**Task prompt**
Look through the data below for the string "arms", and copy every line where it turns up.
»»
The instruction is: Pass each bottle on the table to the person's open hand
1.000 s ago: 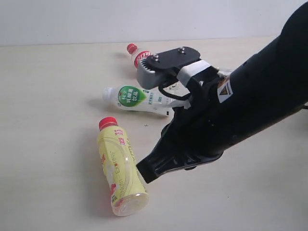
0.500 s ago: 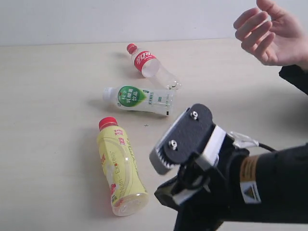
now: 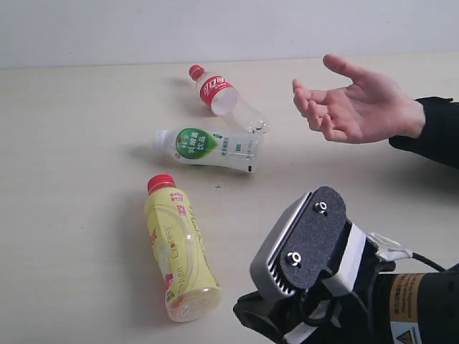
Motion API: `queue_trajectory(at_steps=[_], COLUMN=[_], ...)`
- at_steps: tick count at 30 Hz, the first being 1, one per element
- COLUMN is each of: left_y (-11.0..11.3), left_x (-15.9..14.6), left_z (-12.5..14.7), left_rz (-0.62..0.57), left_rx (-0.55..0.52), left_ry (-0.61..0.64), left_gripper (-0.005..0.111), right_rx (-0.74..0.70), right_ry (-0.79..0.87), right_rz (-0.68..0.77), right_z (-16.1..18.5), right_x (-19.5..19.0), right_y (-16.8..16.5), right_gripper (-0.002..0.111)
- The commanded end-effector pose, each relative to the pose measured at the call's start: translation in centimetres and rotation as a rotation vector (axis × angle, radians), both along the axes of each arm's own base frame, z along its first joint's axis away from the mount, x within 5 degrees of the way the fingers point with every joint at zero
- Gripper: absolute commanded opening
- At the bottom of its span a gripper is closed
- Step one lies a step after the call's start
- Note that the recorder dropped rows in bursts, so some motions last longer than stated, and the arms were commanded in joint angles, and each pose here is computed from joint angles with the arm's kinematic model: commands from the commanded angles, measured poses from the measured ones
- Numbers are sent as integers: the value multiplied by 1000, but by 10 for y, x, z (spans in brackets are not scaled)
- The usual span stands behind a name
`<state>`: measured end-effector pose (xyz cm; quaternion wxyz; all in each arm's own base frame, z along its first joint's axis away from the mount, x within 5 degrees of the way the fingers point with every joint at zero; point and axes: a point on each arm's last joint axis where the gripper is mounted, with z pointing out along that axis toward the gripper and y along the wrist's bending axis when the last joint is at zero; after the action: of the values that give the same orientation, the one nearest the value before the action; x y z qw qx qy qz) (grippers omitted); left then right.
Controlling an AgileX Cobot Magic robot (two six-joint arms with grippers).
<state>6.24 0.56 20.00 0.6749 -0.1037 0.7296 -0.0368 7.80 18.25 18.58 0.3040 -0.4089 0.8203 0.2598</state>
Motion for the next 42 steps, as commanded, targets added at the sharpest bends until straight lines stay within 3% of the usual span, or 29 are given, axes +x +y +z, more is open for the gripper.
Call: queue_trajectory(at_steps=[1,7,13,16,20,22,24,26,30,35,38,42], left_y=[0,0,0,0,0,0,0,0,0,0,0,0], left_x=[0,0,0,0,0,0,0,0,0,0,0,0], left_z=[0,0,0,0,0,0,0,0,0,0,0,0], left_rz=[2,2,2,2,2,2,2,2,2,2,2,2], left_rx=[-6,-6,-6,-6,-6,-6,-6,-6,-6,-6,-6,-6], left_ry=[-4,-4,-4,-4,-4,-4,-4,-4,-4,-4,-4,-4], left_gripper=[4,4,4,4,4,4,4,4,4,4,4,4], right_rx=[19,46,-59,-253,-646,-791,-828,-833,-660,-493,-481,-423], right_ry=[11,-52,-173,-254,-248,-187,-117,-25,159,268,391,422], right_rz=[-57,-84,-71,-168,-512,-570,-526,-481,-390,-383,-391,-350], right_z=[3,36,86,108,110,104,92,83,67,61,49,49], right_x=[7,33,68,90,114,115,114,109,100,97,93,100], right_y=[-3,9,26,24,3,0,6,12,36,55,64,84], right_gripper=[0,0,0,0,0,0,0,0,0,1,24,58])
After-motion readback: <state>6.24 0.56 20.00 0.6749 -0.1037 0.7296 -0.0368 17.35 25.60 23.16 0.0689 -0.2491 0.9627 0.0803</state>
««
**Response**
- Note that the recorder dropped rows in bursts, so some motions last longer than stated, and the arms were commanded in joint angles, and each pose here is computed from joint angles with the arm's kinematic model: commands from the commanded angles, measured poses from the measured ones
Controlling an AgileX Cobot Magic robot (two six-joint arms with grippers).

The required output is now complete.